Leave every picture out, and print the full listing again exactly.

++++++++++++++++++++

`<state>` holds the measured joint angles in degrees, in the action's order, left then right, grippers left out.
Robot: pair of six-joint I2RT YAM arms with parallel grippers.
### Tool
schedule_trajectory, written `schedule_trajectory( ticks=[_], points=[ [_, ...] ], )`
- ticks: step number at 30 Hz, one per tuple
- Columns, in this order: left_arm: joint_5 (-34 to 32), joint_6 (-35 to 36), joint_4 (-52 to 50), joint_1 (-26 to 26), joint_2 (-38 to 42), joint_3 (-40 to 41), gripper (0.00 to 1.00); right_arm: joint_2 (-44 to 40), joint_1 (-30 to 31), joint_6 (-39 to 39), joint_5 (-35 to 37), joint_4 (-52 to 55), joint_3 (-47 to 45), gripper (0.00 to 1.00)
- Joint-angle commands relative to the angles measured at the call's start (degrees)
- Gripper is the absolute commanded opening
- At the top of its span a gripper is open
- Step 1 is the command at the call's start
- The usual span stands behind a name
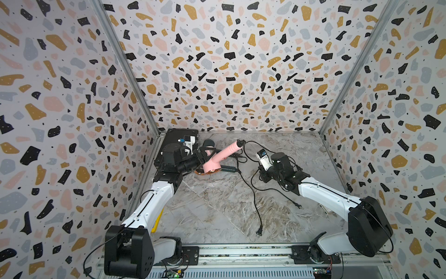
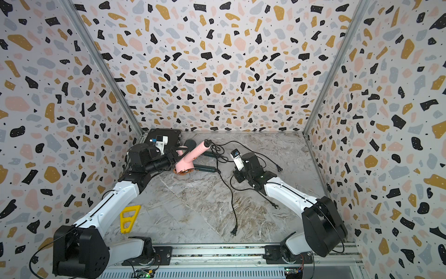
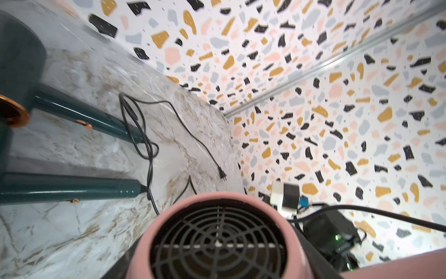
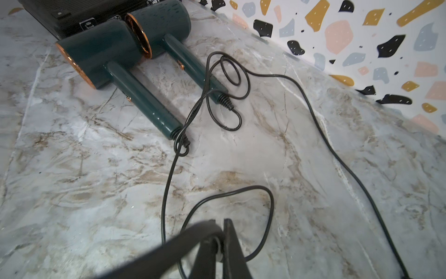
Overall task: Wrap the cord around the hair dryer
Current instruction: Wrap the power cord around the hair dryer.
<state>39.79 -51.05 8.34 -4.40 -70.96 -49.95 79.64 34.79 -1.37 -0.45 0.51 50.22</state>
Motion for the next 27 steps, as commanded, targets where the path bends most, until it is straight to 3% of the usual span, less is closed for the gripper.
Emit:
schedule_trajectory(
  ticks=[1, 6, 10, 11, 13, 15, 21, 27],
  points=[
    [-11.42, -0.08, -1.19, 1.79, 0.71, -6.03, 0.0, -3.99, 2.04, 2.65, -0.43, 1.33, -2.6, 0.0],
    [-22.35, 4.63, -8.84, 2.65, -2.2, -10.18, 0.0, -6.82, 4.73, 2.86, -1.53, 7.0, -4.13, 0.0],
    [-23.88, 7.67, -12.89, 2.65, -2.29, -12.17, 0.0, -8.96, 4.81, 2.85, -4.23, 8.78, -3.87, 0.0],
    [-24.03, 8.81, -14.4, 2.65, -1.61, -12.81, 0.0, -9.56, 4.49, 3.09, -5.26, 9.17, -3.49, 0.14],
    [-24.53, 12.47, -19.18, 2.65, 0.19, -15.33, 0.0, -10.5, 2.71, 4.05, -9.61, 9.27, -2.55, 0.56],
    [-24.8, 16.86, -26.13, 2.58, 1.45, -19.5, 0.0, -10.69, 0.85, 4.66, -12.39, 9.02, -1.56, 0.73],
    [-20.91, 25.81, -44.74, 2.56, 3.05, -33.47, 0.0, -9.61, -4.4, 5.78, -17.37, 3.48, -2.44, 0.76],
    [-13.79, 27.54, -51.79, 2.51, 2.54, -42.43, 0.0, -5.93, -4.99, 9.45, -25.21, -15.68, -8.46, 0.75]
  ],
)
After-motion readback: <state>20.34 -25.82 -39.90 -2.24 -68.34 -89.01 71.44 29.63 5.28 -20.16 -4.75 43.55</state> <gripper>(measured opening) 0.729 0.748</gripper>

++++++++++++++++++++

*Written reply*:
`<state>` holds the measured joint angles in degrees, in the action's order, left then right, grippers left out.
Robot: pair of six-joint I2RT YAM arms with parallel grippers.
### Tool
schedule_trajectory, written `schedule_trajectory( ticks=[_], points=[ [_, ...] ], )`
- ticks: step number at 30 Hz, one per tuple
- Columns, in this order: left_arm: joint_5 (-34 to 32), joint_6 (-35 to 36), joint_4 (-52 to 50), joint_1 (-26 to 26), joint_2 (-38 to 42), joint_3 (-40 to 41), gripper (0.00 to 1.00); right_arm: joint_2 (-44 to 40), joint_1 (-30 to 31), joint_6 (-39 to 39), joint_5 (-35 to 37), joint_4 (-52 to 55), joint_3 (-47 to 45), gripper (0.00 to 1.00)
- Joint-angle commands relative to the angles measured at the call's start (degrees)
- Gripper is the absolute commanded opening
- At the top of its span a gripper is open
- Step 1 is the command at the call's start
- The usual span stands behind a name
Overall task: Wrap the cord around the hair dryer
Current instruction: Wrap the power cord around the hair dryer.
<state>39.79 -51.05 8.34 -4.40 -70.96 -49.95 79.64 34.79 -1.37 -0.45 0.51 50.22</state>
Motion for the next 27 steps, as commanded, targets where the path bends most, until it is straight to 3% of the usual span, less is closed for the gripper.
Emit:
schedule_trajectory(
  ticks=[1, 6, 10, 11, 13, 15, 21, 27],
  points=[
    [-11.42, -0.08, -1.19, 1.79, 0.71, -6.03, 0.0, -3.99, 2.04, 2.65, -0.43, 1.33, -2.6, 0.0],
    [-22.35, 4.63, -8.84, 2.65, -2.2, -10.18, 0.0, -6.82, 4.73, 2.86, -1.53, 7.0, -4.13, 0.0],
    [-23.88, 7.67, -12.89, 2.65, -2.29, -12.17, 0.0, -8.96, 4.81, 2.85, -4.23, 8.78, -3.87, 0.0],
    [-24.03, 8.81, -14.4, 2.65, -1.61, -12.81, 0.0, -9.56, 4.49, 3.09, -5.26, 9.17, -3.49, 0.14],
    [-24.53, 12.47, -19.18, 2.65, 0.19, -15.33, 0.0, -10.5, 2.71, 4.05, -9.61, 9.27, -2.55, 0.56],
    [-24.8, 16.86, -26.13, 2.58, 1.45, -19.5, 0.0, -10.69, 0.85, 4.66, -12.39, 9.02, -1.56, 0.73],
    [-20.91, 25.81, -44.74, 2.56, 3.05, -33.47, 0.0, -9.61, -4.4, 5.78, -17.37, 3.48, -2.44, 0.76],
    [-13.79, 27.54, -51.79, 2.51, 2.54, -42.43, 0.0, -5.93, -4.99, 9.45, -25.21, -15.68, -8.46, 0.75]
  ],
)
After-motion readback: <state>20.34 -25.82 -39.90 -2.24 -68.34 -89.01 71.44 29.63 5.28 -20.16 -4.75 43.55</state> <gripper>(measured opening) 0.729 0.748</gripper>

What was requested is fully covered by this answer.